In recent weeks I've been trying to trace back to the time we lost our collective sense of proportion. It coincided with a complete loss of dignity or, as it used to be called, 'the English stiff upper lip'. It's hard to pin down precisely but there have been numerous landmark occasions.

The death of Princess Diana is one of the bigger landmarks, especially the national outbreak of emotional incontinence that followed it. Of course head mourner was that greatest fraud of all time Mr Tony Blair. The sight of all that blubbing and flower laying like an outbreak of some dreadful national psychosis left those of us with a sense of proportion feeling like foreigners in our own country for weeks.

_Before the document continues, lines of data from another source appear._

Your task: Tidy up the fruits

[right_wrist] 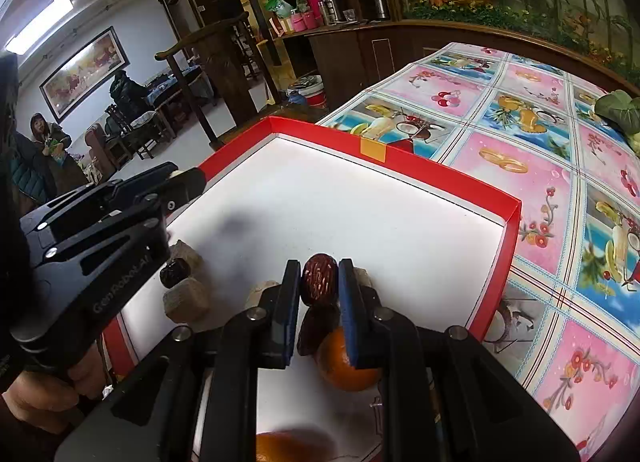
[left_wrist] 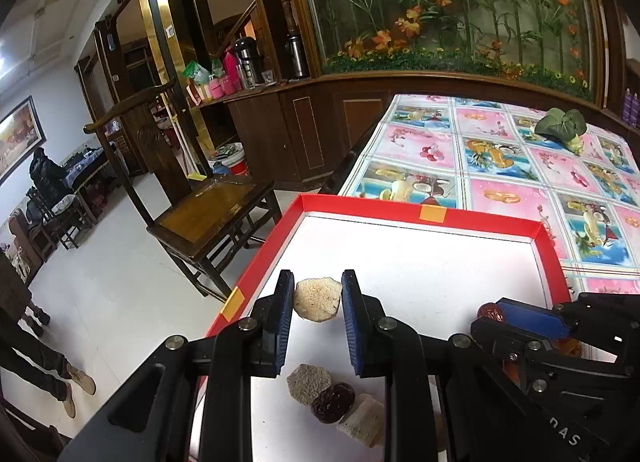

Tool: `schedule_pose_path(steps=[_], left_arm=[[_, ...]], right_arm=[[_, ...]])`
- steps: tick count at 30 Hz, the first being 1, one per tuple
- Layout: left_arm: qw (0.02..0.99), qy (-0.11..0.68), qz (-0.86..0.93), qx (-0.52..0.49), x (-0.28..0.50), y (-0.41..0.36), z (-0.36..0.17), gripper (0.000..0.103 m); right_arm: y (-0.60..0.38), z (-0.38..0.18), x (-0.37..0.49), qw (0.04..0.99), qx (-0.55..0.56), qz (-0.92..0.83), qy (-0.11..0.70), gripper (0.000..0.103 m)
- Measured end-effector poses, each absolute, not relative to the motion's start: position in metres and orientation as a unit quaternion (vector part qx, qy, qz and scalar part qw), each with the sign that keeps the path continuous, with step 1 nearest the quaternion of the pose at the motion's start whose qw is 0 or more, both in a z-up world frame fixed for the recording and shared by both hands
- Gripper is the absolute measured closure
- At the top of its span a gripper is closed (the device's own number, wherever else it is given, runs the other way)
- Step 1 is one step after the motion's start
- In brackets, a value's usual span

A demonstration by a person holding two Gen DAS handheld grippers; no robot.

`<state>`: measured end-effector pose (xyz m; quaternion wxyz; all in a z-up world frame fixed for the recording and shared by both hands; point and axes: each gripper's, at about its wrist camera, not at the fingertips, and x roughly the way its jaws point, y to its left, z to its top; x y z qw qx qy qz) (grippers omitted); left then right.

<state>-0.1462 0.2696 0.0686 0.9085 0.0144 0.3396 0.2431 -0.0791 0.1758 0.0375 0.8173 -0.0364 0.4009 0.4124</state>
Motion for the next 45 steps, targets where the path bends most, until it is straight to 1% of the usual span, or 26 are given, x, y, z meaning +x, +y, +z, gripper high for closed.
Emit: schedule_pose_path(steps=[6,16,18,19,20,22,24,25,26,30,33,40,42,43,45], left_arm=[[0.905,0.348,0.244,0.014,-0.144,0.268,0.062,0.08],[0.894,0.355,0.272,0.022,-0.145,0.261,0.058,0.079],[0.893,0.355,0.274,0.022,-0.146,0.258,0.058,0.072],[0.893,0.353,0.278,0.025,-0.146,0.255,0.059,0.062],[0.892,0.35,0.285,0.03,-0.148,0.253,0.06,0.049],[0.893,0.339,0.295,0.04,-0.152,0.247,0.064,0.039],[0.892,0.331,0.303,0.045,-0.156,0.241,0.069,0.033],[0.892,0.329,0.306,0.046,-0.157,0.239,0.071,0.027],[0.893,0.325,0.307,0.047,-0.159,0.236,0.073,0.025],[0.892,0.319,0.316,0.049,-0.163,0.227,0.082,0.024],[0.893,0.313,0.319,0.045,-0.166,0.219,0.089,0.021],[0.897,0.295,0.326,0.038,-0.181,0.203,0.113,0.019],[0.899,0.286,0.331,0.034,-0.189,0.199,0.121,0.014],[0.9,0.281,0.332,0.033,-0.192,0.197,0.124,0.011],[0.903,0.263,0.339,0.035,-0.202,0.192,0.133,0.004]], right_arm=[[0.175,0.037,-0.079,0.817,-0.038,0.418,0.395,0.082],[0.162,0.041,-0.072,0.801,-0.014,0.437,0.409,0.081],[0.157,0.045,-0.07,0.8,-0.002,0.44,0.408,0.08],[0.154,0.047,-0.07,0.802,0.003,0.439,0.405,0.078],[0.152,0.049,-0.07,0.804,0.004,0.438,0.402,0.076],[0.146,0.052,-0.069,0.808,0.006,0.436,0.396,0.073],[0.137,0.055,-0.068,0.812,0.01,0.433,0.391,0.072],[0.133,0.057,-0.066,0.813,0.011,0.431,0.39,0.072],[0.129,0.058,-0.064,0.815,0.014,0.429,0.389,0.072],[0.111,0.062,-0.057,0.827,0.02,0.415,0.38,0.071],[0.099,0.064,-0.053,0.836,0.023,0.402,0.373,0.069],[0.074,0.078,-0.053,0.858,0.031,0.385,0.34,0.068],[0.063,0.082,-0.057,0.866,0.031,0.379,0.325,0.066],[0.059,0.083,-0.059,0.869,0.032,0.376,0.319,0.062],[0.047,0.085,-0.064,0.877,0.035,0.368,0.306,0.058]])
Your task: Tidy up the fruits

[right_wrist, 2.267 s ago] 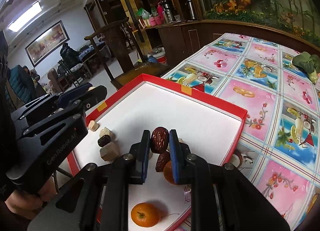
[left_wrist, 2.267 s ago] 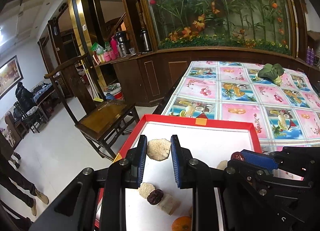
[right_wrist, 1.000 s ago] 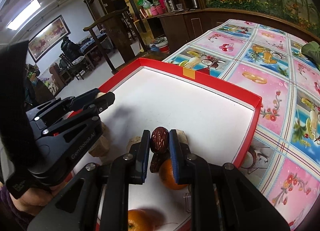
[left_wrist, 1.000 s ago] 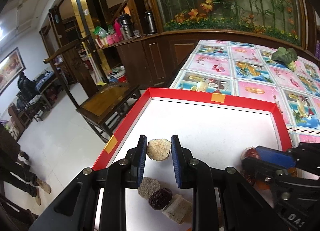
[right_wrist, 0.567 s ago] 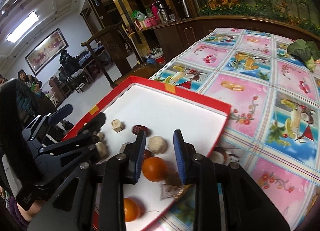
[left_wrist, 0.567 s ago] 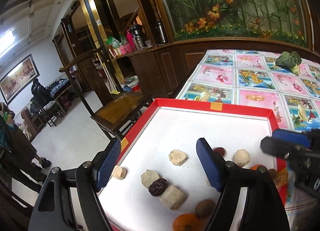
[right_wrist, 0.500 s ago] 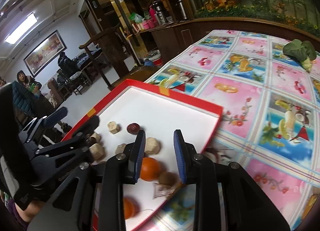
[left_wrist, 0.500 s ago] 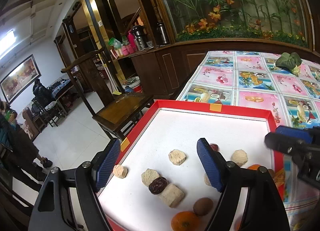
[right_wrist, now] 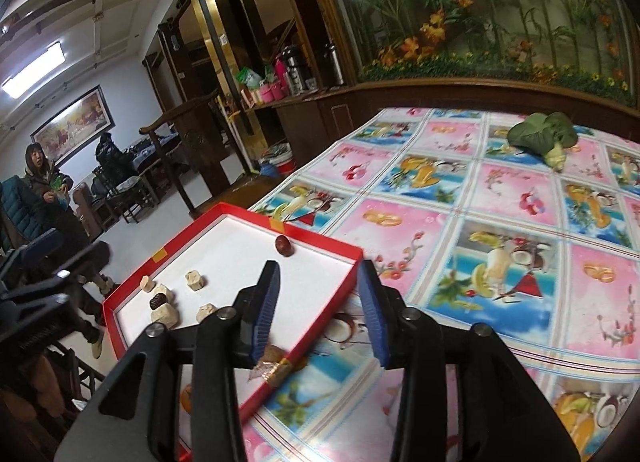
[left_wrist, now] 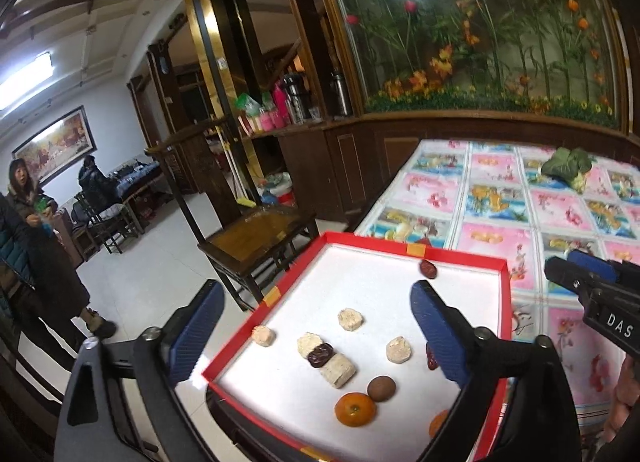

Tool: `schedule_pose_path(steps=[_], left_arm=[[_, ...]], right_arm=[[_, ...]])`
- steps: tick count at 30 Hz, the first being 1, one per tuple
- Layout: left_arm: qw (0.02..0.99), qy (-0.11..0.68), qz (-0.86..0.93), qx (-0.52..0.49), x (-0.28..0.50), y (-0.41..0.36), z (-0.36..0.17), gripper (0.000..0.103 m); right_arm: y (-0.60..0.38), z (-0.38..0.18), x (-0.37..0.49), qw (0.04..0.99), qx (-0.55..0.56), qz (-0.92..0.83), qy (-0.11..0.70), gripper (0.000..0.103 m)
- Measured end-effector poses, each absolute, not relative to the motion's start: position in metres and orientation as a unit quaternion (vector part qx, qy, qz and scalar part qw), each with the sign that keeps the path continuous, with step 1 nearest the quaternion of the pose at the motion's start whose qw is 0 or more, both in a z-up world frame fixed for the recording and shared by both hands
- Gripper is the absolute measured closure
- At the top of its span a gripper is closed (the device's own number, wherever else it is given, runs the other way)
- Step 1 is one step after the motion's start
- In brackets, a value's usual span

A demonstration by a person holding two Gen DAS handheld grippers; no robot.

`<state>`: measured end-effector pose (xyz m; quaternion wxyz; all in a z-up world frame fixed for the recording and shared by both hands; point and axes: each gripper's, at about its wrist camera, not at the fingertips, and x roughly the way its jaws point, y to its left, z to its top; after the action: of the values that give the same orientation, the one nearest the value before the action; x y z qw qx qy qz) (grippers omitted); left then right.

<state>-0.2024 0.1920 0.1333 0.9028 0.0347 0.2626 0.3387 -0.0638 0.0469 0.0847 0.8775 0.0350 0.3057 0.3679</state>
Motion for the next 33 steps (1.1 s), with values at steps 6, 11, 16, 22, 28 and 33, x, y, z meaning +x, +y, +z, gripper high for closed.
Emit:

"Oh God how I loved that gerbil"!
I'm not sure when turning of the site of deaths, be they accidents or murder, into shrines became fashionable but that's another sign of our loss of dignity. Whether it was before or after Diana I'm unsure, but didn't we used to lay flowers on the graves of loved ones? I suppose cemeteries just aren't public enough for the public show of grief and loss needed to show how much we really deeply care for departed loved ones today. Personally I wouldn't want to mark with flowers the terrible place where a loved one had died but I'm obviously not 'caring' enough.

On a personal note I remember going on a training course about ten years ago. The trainer was one of these 'touchy feely' types. You could tell she truly 'cared' because if we covered a slightly sensitive area her voice became all soppy and her head leaned towards her right shoulder. To 'break the ice' she asked us to inform the group when the last time we had cried had been. Of course, as long as none of us found it too traumatic. I didn't find it traumatic, just totally stupid and irrelevant to training about volunteer recruitment. I think she realised I wasn't taking it seriously when my turn came and I informed her that I couldn't remember the last time I had cried but I had filled up on May 26 1999. When she asked me what had happened on that date I informed her I had been in the Nou Camp in Barcelona when United beat Bayern Munich to win the European Cup. She said nothing for fear of being seen as judgmental.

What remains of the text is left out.